Venti di crisi nel governo Gentiloni, dove ieri la maggioranza è andata sotto al Senato scatenando una serie di accuse incrociate fra gli esponenti del Pd e di Alleanza Popolare (Ap, il partito di Angelino Alfano).

Il casus belli è la nomina del presidente della commissione Affari Costituzionali, andata all'esponente di Ap Salvatore Torrisi grazie ai voti dell'opposizione, e non al candidato ufficiale dei dem Giorgio Pagliari.

A Torrisi sono andati tutti i voti dell'opposizione, quelli di Mdp e di 6 franchi tiratori a cui si sta dando la caccia in queste ore.

Il Pd ha subito chiesto un incontro a Paolo Gentiloni e al presidente della Repubblica Sergio Mattarella, parlando di un episodio "grave, che intacca gli equilibri della maggioranza e non può non avere conseguenze".

Alfano, dal canto suo, ha chiesto subito a Torrisi di dimettersi.

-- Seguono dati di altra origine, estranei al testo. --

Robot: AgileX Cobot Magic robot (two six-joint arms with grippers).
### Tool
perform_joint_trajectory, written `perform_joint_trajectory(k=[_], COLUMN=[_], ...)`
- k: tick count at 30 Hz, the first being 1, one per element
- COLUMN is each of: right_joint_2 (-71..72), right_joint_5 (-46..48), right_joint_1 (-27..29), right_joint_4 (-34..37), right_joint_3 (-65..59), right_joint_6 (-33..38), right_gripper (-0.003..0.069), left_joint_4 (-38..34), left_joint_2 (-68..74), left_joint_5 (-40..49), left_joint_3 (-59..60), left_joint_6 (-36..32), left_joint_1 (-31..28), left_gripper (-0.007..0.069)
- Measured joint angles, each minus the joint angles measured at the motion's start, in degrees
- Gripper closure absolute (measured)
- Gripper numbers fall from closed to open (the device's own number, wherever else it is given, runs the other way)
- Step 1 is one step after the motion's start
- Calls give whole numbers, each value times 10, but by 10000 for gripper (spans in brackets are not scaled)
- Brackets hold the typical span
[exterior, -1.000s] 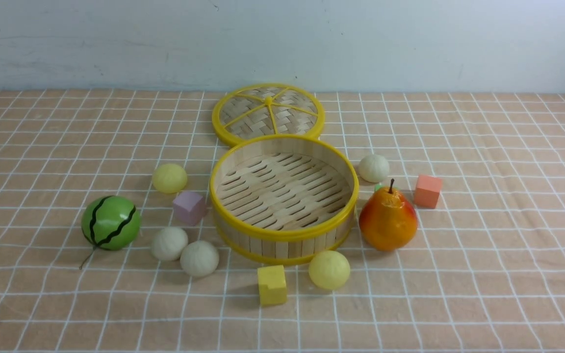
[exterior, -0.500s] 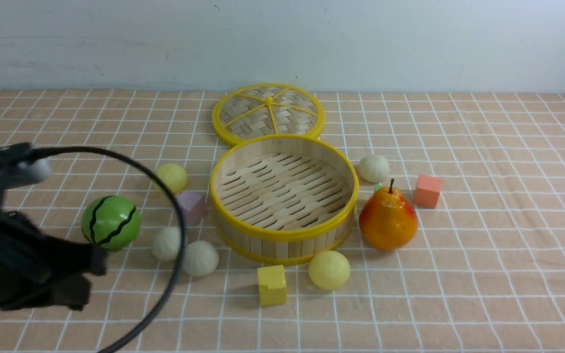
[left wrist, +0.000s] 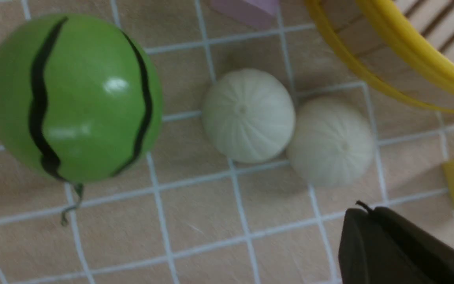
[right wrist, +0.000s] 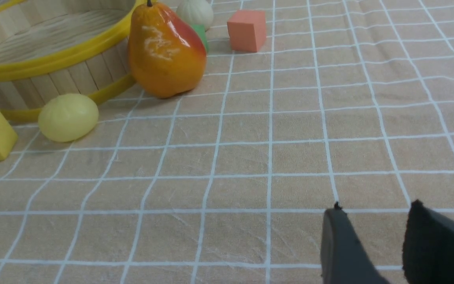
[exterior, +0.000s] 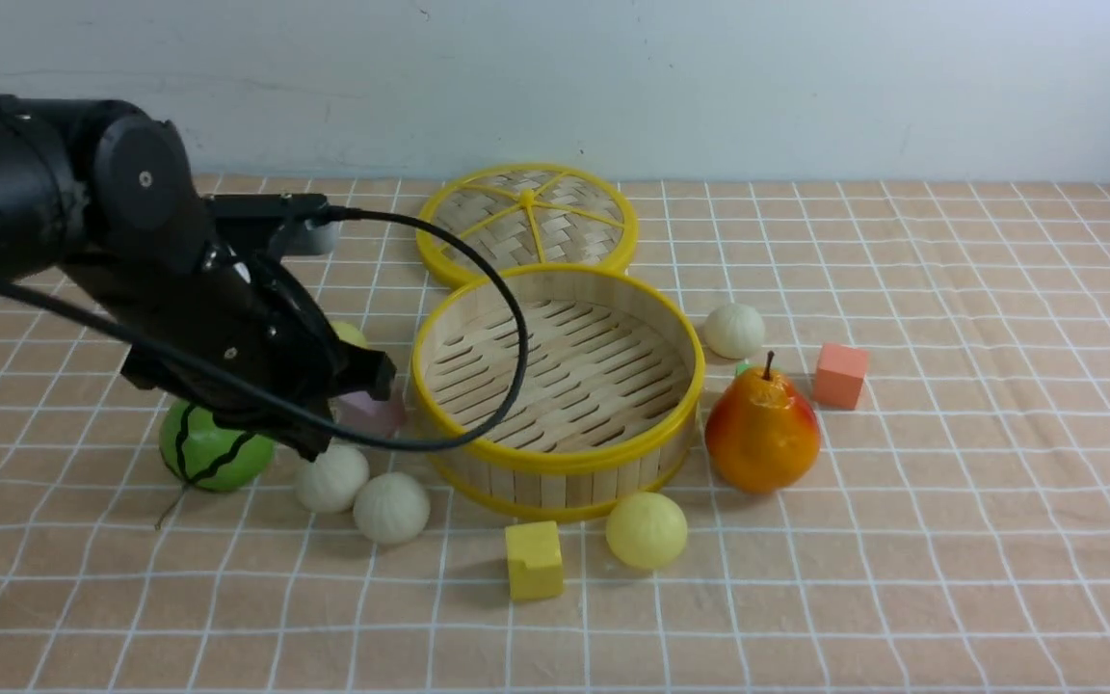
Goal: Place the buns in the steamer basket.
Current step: Use the left arm to grab a steamed stuffed bun, then use the left arm to put the steamed stuffed bun into the steamer
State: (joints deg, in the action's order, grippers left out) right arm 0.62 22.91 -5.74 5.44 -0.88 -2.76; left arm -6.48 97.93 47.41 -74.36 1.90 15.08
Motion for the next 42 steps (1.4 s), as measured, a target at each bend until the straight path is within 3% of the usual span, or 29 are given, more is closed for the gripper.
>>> perform_joint_trajectory(k=[4,8,13,19,27,33,42], right_joint_2=[0,0,0,0,0,0,0], right_joint_5=[0,0,0,0,0,0,0], right_joint_1=[0,0,0,0,0,0,0], right_joint_4=[0,0,0,0,0,0,0], right_joint_3=[0,0,0,0,0,0,0], right_joint_6=[0,0,0,0,0,0,0], right_gripper=[420,420,420,420,420,420,420], left_joint_4=[9,21,69,86,86,74,18], left_joint_2=[40,61,102,129,140,136,27], left_joint_5=[1,-7,-38,-73,-88,-77,-45], left_joint_3=[-24,-36,-39,-39,-40,-41,-41], left_joint_6=[-35,-47,-46,-25,-19,-19,-19], left_joint_1=[-4,-4,-4,-4,-4,-4,4], left_gripper=[622,558,410,358,411,631,638])
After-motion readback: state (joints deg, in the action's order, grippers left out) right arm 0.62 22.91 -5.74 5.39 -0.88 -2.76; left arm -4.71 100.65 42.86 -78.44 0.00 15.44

La richiesta non è stata accolta, così ora Torrisi è fuori dal partito: "Non rappresenta più Ap", ha detto il ministro degli Esteri.

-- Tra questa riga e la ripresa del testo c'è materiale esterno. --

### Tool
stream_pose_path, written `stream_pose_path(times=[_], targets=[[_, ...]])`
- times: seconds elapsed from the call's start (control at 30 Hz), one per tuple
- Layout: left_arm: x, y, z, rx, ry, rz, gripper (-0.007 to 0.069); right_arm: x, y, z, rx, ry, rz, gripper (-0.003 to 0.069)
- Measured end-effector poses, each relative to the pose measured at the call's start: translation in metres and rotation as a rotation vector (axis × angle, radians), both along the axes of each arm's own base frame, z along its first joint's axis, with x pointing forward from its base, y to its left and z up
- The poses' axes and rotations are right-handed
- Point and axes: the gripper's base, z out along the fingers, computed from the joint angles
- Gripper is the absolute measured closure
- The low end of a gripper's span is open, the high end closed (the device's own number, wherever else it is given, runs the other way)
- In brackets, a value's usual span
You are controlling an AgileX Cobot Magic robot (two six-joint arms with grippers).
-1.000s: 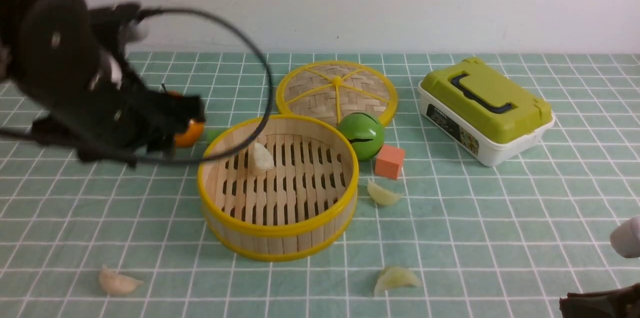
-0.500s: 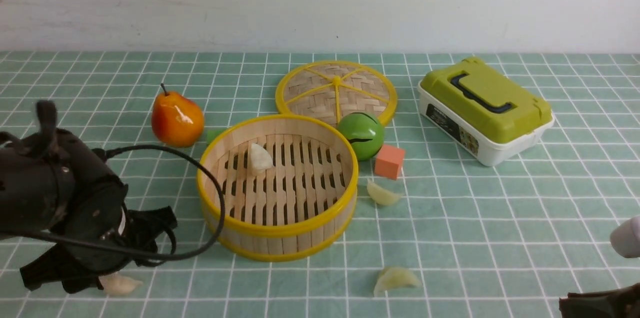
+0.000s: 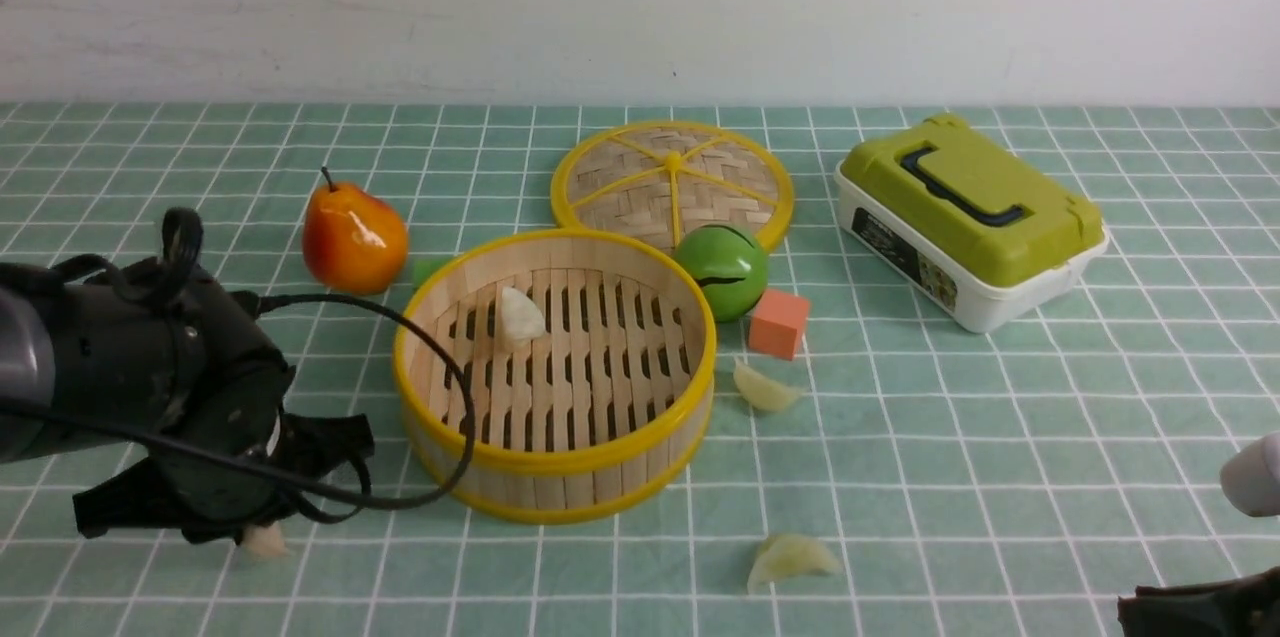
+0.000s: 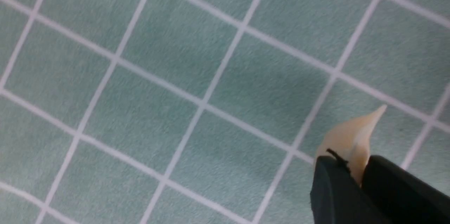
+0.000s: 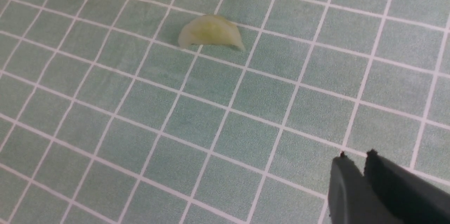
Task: Put the dumplings into the steamer on the table with the blue tablecloth.
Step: 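Reach for and grasp a dumpling on the table with the left gripper, then place the dumpling into the bamboo steamer basket with the left gripper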
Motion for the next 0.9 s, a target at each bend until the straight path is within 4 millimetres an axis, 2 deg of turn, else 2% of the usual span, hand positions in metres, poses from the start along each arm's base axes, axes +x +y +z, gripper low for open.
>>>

E mentre alcuni esponenti centristi accusano il Pd, e in particolare Matteo Renzi, di voler sfruttare il caso, o di averlo creato appositamente, per andare a elezioni anticipate, arriva la smentita piccata di Matteo Orfini. "Siamo oltre le fake news, siamo al dadaismo", ha twittato il segretario reggente del Pd.

A Orfini ha risposto Alfano: "Se la maggioranza è franata dovrebbe essere il primo partito a porsi il problema, se qualcuno cerca pretesti per andare a elezioni anticipate lo dica chiaramente", ha dichiarato il ministro degli Esteri.

E se anche Andrea Orlando chiede le dimissioni di Torrisi, Renzi parla di episodio "antipatico". "Ma non voglio sentire parlare di crisi di governo".

Intanto, la maggioranza è in fibrillazione e Torrisi non si dimette. Un ruolo chiave, quello di presidente della commissione Affari Costituzionali, che deve occuparsi della legge elettorale.